Volume 2017 | Article ID 3184346 | https://doi.org/10.1155/2017/3184346

Vertebral Artery Thrombosis in Chronic Idiopathic Thrombocytopenic Purpura

Zakaria Hindi,¹Nirmal Onteddu,¹Christopher A. Ching,²and Abdallah A. Khaled³

Academic Editor: Massimo Gentile

Received27 Feb 2017

Revised03 May 2017

Accepted14 May 2017

Published11 Jun 2017

Abstract

Introduction. Immune thrombocytopenic purpura (ITP) is an autoimmune hematological disorder that causes decreased production and destruction of platelets leading to thrombocytopenia. Although thrombocytopenia usually causes hemorrhagic problems, thrombotic events like strokes, although rare, can still occur. Management of thrombotic events in patients with ITP differs from that of patients with normal platelet count function and count. Case Description. A 32-year-old female with a history of ITP presented with ischemic stroke. The patient was treated in the hospital with IV immunoglobulin, discharged to a rehabilitation facility, and had complete resolution of symptoms when examined at a follow-up visit 3 months later. Conclusion. Although stroke in patients with ITP is very rare due to thrombocytopenia, it has been reported in several other published cases and is likely associated with increased platelet microparticle levels, a byproduct of platelet destruction. While usage of antiplatelet therapy in such patients is debated, immunosuppression therapy has been the mainstay treatment in all published cases.

1. Introduction

Idiopathic thrombocytopenia purpura is an autoimmune hematological disorder characterized by the destruction of the platelets, which is mediated through antibodies that bind to platelet specific antigens.

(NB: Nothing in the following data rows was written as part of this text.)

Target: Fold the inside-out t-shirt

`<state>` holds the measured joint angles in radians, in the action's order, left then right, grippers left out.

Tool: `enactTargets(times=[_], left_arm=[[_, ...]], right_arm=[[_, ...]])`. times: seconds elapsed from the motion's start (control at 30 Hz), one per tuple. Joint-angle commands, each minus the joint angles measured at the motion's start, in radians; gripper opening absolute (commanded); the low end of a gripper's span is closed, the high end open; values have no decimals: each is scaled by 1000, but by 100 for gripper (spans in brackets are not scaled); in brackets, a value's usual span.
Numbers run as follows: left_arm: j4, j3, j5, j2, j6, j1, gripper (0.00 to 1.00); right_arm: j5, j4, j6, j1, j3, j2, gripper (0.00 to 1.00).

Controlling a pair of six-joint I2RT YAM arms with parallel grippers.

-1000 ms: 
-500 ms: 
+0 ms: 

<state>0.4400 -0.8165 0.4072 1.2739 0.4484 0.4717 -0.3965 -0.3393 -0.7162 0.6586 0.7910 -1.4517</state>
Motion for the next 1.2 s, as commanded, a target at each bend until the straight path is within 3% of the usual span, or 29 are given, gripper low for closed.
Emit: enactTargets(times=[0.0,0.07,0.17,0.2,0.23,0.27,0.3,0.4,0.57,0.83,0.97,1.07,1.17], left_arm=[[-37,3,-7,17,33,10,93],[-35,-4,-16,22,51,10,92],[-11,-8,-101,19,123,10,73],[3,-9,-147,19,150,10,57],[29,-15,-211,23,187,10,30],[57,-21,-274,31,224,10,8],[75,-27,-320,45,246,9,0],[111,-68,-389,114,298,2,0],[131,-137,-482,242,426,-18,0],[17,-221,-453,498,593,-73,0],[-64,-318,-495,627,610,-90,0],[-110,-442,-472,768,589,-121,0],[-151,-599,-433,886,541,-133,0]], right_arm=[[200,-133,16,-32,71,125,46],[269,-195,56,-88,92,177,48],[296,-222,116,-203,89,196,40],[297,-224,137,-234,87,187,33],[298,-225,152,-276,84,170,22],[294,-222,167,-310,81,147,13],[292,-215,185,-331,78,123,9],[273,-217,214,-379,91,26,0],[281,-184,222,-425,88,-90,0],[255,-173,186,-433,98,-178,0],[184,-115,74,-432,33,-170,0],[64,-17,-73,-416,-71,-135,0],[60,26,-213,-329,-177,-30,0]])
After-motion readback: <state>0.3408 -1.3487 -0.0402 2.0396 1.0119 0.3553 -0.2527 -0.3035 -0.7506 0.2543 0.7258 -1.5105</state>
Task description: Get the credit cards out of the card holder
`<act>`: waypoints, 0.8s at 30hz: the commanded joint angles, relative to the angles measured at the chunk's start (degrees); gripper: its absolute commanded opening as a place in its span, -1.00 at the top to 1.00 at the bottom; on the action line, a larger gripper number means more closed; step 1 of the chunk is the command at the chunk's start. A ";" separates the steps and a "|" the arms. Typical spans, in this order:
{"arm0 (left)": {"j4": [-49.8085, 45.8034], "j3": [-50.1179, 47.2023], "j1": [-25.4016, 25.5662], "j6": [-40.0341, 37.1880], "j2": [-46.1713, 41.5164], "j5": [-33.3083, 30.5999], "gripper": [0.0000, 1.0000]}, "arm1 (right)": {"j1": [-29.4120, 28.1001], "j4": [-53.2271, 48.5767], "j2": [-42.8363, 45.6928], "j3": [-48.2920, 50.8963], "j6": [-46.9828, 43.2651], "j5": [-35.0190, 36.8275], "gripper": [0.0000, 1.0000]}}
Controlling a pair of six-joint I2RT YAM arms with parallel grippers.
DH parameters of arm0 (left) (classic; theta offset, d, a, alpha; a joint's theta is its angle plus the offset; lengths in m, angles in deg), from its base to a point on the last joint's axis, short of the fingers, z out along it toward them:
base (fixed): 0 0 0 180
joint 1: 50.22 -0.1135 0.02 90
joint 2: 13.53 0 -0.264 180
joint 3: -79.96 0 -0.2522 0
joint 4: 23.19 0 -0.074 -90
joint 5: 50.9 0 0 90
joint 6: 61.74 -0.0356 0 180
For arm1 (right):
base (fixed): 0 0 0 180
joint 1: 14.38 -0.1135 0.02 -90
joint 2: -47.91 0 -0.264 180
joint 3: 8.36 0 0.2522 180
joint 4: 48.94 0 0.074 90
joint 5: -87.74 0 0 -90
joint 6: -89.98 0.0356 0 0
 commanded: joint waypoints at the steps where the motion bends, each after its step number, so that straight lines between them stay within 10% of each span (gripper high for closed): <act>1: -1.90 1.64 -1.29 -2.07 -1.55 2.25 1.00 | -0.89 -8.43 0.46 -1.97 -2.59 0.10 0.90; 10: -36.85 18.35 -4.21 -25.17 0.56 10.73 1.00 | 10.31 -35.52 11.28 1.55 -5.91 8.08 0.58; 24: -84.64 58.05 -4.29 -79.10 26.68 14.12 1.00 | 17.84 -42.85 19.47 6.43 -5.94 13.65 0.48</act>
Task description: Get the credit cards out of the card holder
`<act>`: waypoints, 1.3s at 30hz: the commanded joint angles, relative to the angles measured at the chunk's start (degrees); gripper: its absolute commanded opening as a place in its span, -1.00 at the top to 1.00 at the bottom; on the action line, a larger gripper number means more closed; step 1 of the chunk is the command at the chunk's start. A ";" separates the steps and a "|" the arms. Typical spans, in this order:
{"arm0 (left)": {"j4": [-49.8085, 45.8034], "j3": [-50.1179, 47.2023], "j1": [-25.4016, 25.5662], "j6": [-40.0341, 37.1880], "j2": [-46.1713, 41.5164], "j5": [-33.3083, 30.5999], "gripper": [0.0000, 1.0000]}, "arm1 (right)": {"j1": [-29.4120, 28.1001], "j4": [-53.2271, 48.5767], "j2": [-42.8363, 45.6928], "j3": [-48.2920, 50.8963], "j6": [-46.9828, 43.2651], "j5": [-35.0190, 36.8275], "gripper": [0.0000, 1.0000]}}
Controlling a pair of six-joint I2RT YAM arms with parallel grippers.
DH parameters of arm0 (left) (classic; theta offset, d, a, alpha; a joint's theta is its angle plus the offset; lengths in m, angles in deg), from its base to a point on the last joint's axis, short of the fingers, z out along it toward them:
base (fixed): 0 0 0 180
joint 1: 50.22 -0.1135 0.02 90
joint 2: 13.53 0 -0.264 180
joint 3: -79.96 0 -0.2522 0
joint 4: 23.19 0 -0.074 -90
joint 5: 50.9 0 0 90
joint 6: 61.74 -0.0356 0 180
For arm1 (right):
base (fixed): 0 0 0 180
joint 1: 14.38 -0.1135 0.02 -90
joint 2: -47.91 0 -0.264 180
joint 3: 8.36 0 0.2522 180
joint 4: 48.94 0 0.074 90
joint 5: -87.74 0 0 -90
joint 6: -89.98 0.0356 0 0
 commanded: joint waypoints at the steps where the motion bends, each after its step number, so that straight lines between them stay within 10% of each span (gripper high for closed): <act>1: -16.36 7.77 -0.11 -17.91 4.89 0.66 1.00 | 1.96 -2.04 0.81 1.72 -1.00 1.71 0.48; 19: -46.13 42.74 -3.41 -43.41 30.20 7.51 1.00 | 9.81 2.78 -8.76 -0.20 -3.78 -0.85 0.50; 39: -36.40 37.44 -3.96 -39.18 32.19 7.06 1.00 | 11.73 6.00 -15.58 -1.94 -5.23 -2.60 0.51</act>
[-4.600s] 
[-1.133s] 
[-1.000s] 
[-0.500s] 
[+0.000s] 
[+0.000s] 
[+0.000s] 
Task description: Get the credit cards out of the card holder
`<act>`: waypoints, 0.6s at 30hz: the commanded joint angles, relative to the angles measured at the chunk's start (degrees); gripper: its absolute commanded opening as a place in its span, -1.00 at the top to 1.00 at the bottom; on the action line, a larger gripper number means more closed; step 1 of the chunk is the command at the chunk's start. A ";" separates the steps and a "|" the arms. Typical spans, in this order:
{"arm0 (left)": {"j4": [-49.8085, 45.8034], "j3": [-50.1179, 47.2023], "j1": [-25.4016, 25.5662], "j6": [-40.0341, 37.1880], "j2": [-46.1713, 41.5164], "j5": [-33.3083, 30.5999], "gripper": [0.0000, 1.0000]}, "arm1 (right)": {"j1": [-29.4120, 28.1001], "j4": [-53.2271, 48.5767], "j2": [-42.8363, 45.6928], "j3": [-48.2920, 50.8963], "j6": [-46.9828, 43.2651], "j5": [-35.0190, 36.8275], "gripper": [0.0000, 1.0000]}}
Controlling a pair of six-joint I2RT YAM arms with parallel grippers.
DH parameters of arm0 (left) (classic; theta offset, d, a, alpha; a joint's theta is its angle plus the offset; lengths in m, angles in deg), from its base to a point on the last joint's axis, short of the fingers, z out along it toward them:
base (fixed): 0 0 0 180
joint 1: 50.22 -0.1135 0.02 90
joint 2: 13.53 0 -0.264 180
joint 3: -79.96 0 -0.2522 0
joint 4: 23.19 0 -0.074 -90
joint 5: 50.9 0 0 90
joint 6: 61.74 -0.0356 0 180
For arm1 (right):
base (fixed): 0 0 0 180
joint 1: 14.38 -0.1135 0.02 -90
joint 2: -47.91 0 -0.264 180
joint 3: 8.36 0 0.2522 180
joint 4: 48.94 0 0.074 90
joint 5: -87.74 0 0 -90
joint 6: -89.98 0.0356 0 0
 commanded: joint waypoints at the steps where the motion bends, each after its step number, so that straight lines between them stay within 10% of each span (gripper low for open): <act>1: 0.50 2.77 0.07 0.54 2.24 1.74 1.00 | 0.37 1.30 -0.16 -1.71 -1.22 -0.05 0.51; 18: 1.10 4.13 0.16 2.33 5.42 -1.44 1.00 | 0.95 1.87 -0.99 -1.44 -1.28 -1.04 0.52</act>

The antibody-platelet antigen complex is subsequently removed in the spleen by macrophages. If untreated, the continued destruction and removal by spleen can lead to severe thrombocytopenia and severe bleeding. Although bleeding is the usual complication, thrombotic events including cerebrovascular accidents may rarely occur [1, 2]. Thereby, we would like to report a case of female with chronic ITP who developed left vertebral artery thrombosis with left cerebellar infarction.

2. Case Description

A 32-year-old female with a history of chronic idiopathic thrombocytopenia purpura (ITP) presented to emergency room with vertigo and imbalance for two hours prior to admission. Physical examination was remarkable for cerebellar ataxia, positive Romberg’s sign, dysmetria, and dyskinesia on the left upper limb. Urgent CT scan of head was done and showed no signs of intracranial hemorrhage. Complete blood count (CBC) on admission was only remarkable for platelet count of 49 K/uL. The rest of blood work-up including coagulation profile and comprehensive metabolic panel was unremarkable. The decision was made to start the patient on intravenous immunoglobulins (IVIG) while investigating for cerebrovascular accident. MRI for head and neck was done and showed infarction areas in left cerebellar hemisphere (Figure 1 (Radiology Department at Hamad General Hospital, Doha, Qatar)). MRA (Figure 2 (Radiology Department at Hamad General Hospital, Doha, Qatar)) for head and neck was done as well, which showed an occlusion in the distal segment of left vertebral artery. Transthoracic echocardiogram showed no thrombus formation in left atrium. Further investigations including factor V Leiden mutation, proteins C and S activity, complement 3 and 4 levels, anti-phospholipid antibodies, anti-nuclear antibody, and antithrombin 3 level were all unremarkable. After consulting hematology and neurology team, the decision was to avoid both anticoagulant therapy for venous thromboembolism and antiplatelet therapy and to continue IVIG for five days total. One week later, the patient’s symptoms improved with some residual difficulty walking. Average platelets count in the one-week period was 45 K/uL. The patient was transferred to a rehabilitation facility, where she continued to improve and was discharged afterwards. Three months later, in a follow-up visit, MRA for neck showed complete occlusion of left vertebral artery (Figure 3 (Radiology Department at Hamad General Hospital, Doha, Qatar)). MRI for head showed complete resolution of the cerebellar infarction (Figure 4 (Radiology Department at Hamad General Hospital, Doha, Qatar)). CBC was obtained during the visit and her platelet count was 46 K/uL. The patient was completely asymptomatic and was advised to avoid antiplatelet therapy.

3. Discussion

Eight published cases of ITP with ischemic stroke were found after reviewing the literature, none of which described vertebral artery thrombosis. The sites of the infarction in seven of the cases were in cortical regions [3–9] and only one with thalamic infarction [10]. Out of the reports with cortical infarctions, only two were involving the posterior circulation (occipital lobes) [6, 9]. The etiology of ischemia in these cases seemed to be thrombotic rather than embolic, as there were no risk factors that favored embolic events (Table 1 summarizes the main characteristics of ITP patients [3–10]).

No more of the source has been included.